From the entries that follow, reproduce exactly and only the lines from the line with "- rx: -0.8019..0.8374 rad" to the line with "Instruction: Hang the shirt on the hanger", endpoints included.
##### DATASET EXTRACT
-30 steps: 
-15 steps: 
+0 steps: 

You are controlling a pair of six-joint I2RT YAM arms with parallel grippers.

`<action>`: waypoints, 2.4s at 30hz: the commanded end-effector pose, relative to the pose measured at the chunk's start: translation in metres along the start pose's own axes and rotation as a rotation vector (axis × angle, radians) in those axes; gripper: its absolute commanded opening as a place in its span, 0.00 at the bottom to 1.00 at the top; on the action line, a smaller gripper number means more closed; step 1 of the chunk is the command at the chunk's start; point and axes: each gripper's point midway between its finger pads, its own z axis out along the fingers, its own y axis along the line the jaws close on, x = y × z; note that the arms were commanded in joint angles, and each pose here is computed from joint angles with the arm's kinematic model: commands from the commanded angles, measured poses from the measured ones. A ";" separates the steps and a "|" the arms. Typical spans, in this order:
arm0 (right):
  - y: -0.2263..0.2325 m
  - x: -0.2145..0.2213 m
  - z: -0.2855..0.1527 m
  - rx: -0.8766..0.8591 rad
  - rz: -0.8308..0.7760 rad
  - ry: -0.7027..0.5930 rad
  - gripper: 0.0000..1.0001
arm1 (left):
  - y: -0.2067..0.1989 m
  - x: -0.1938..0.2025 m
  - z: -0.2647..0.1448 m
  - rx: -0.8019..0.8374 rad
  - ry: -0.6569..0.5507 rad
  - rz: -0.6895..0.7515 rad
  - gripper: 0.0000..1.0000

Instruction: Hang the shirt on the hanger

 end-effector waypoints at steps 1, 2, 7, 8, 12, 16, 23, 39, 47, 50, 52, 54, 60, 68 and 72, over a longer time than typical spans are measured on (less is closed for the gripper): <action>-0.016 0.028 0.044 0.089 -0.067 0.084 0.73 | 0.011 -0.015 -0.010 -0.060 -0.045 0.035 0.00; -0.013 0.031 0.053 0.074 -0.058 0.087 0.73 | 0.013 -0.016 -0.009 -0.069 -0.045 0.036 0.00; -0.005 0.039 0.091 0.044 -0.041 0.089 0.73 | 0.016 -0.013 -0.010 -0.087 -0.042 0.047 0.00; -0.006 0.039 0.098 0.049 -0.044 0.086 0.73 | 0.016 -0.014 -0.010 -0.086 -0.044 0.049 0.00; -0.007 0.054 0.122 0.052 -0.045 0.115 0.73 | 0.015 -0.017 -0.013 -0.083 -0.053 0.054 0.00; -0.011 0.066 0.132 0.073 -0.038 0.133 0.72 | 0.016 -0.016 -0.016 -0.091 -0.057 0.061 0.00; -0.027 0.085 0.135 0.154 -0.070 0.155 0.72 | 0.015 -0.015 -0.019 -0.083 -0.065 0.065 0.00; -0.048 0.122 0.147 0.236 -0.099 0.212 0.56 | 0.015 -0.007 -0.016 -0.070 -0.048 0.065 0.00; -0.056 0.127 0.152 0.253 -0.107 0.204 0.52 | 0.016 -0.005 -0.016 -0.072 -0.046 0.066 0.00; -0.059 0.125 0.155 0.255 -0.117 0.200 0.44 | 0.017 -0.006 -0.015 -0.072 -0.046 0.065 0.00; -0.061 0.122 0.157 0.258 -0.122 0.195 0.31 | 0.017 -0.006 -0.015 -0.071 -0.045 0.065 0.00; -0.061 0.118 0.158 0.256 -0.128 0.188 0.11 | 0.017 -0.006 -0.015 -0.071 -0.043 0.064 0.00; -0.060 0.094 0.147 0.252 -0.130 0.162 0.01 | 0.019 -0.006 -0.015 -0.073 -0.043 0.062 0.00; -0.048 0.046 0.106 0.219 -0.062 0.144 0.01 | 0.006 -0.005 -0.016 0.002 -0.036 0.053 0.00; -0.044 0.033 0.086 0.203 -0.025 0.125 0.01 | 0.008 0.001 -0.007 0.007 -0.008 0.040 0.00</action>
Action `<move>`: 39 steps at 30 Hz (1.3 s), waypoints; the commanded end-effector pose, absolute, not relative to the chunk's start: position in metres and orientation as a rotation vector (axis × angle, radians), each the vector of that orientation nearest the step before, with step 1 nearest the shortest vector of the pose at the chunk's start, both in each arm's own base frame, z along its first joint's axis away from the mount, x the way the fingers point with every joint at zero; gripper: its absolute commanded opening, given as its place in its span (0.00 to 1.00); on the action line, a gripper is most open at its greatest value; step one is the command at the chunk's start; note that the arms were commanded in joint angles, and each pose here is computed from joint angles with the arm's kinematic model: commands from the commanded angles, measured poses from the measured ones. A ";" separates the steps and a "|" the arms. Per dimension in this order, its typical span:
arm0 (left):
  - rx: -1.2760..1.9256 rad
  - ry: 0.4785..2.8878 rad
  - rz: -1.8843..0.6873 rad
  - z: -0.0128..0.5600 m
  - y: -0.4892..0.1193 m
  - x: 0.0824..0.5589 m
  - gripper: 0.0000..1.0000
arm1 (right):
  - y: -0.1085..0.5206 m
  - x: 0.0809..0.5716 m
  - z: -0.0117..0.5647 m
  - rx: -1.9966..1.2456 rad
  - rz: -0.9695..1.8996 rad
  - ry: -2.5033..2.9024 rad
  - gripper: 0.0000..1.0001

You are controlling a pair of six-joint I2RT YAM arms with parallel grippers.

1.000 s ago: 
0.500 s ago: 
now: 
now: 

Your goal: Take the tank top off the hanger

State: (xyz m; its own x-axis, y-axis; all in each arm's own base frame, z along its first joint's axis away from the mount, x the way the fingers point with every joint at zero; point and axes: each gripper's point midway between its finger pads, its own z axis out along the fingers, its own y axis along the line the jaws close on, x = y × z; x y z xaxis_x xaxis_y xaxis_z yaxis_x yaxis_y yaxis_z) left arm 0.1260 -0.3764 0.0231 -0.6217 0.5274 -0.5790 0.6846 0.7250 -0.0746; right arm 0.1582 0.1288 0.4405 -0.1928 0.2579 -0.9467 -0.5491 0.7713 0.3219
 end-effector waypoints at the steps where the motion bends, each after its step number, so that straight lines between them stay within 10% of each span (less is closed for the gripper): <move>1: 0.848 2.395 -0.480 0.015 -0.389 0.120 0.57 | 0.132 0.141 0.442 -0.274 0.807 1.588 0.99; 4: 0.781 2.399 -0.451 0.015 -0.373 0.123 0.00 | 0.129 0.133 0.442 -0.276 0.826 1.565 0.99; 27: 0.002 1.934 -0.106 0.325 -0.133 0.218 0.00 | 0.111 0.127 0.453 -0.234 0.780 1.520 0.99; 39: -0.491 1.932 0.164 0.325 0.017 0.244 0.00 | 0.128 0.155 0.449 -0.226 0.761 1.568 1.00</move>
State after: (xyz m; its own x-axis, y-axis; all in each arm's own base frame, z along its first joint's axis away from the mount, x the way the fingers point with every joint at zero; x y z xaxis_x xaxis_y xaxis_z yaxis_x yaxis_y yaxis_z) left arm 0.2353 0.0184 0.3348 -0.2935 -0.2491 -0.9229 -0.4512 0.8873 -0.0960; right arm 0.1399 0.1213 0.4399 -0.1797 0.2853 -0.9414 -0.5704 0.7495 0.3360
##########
# EXERCISE RESULT:
  - rx: -0.8019..0.8374 rad
  - ry: -0.6569..0.5507 rad
  - rz: -0.6895..0.7515 rad
  - gripper: 0.0000..1.0000

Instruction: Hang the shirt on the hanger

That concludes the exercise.